** Your assignment **
The copy must match the data below line for line and contain no images.

"""

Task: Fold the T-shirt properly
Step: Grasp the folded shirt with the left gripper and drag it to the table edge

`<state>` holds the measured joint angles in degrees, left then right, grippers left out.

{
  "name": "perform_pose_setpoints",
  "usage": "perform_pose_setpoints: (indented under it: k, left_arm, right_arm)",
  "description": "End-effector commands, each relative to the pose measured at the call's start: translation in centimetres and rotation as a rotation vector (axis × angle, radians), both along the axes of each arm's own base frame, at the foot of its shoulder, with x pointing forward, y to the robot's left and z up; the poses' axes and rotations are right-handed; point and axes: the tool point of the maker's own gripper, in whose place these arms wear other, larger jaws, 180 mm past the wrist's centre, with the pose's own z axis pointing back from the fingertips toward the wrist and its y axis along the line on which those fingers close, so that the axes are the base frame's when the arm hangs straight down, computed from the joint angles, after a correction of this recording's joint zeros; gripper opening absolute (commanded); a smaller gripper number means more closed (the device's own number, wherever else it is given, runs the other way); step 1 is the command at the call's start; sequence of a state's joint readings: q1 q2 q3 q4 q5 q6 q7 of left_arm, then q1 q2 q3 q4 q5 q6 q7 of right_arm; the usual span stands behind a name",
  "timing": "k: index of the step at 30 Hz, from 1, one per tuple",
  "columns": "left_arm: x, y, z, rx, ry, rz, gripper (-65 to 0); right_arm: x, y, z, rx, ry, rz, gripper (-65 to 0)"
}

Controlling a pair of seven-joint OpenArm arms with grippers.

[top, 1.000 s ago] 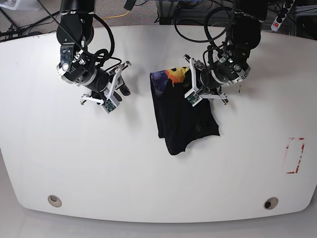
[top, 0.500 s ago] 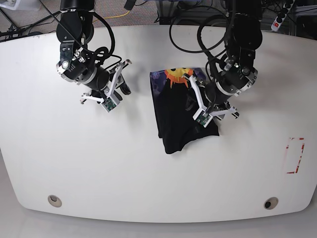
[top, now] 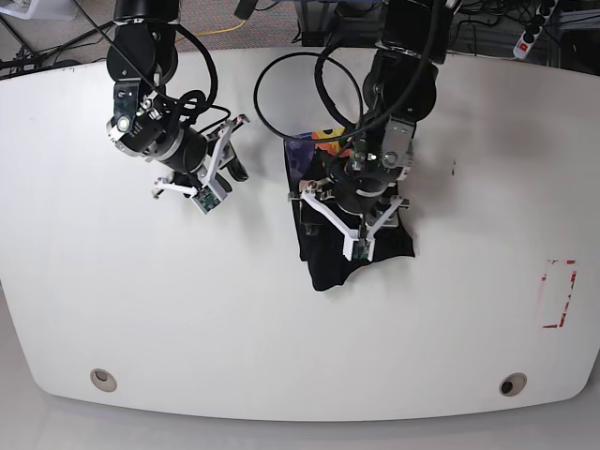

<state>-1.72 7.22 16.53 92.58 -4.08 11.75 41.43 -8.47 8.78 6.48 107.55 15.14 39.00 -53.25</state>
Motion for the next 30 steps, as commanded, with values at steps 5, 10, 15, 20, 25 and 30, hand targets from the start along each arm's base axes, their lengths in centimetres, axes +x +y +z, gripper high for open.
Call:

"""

** Written response **
Task: Fold the T-shirt properly
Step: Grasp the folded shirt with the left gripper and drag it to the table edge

`<state>` holds the measured joint angles in degrees, left then right, grippers left out.

{
  "name": "perform_pose_setpoints",
  "usage": "perform_pose_setpoints: (indented under it: k, left_arm, right_arm)",
  "description": "End-effector commands, each relative to the pose measured at the call's start: translation in centimetres and rotation as a rotation vector (axis × angle, radians), both along the axes of each arm's own base frame, at the foot of its shoulder, with x pointing forward, y to the robot's left and z up; the poses' axes and rotations are right-handed; point and axes: the tool point of the maker's own gripper, in whose place these arms wear other, larger jaws, 180 mm past the wrist's centre, with the pose's own z axis pointing back from the fingertips toward the wrist and its y axis along the line on which those fingers close, so that the axes are the base frame's when the arm hangs straight down, computed from the joint angles, after a correction of this recording's joint zeros; gripper opening absolute (commanded); a smaller gripper number means more closed (the device's own number, wherever else it is given, runs the other way); step 1 is the command at the call's start; sequence of a state's joint readings: q1 q2 q3 q4 q5 q6 q7 of left_arm, then q1 q2 q3 q4 q5 q6 q7 of right_arm; the usual span stands behind a name",
  "timing": "k: index of the step at 30 Hz, from 1, one per tuple",
  "columns": "left_arm: x, y, z, rx, ry, rz, gripper (-65 to 0); right_arm: x, y, z, rx, ry, rz, gripper (-65 to 0)"
}

Controlling a pair of seven-joint OpenArm arms with grippers.

[top, 1.000 s ago] 
[top, 0.500 s ago] 
[top, now] 

<state>-1.72 7.22 16.53 92.58 -4.08 11.75 41.43 -8.47 8.78 6.48 107.55 15.14 39.00 -53.25</state>
Motion for the next 30 steps, as commanded, with values at steps 5, 10, 15, 20, 25 and 30, hand targets from the start along each arm's base axes, their lengths in centimetres, axes +x +y +z, gripper high for open.
Call:

There is nothing further to the answer.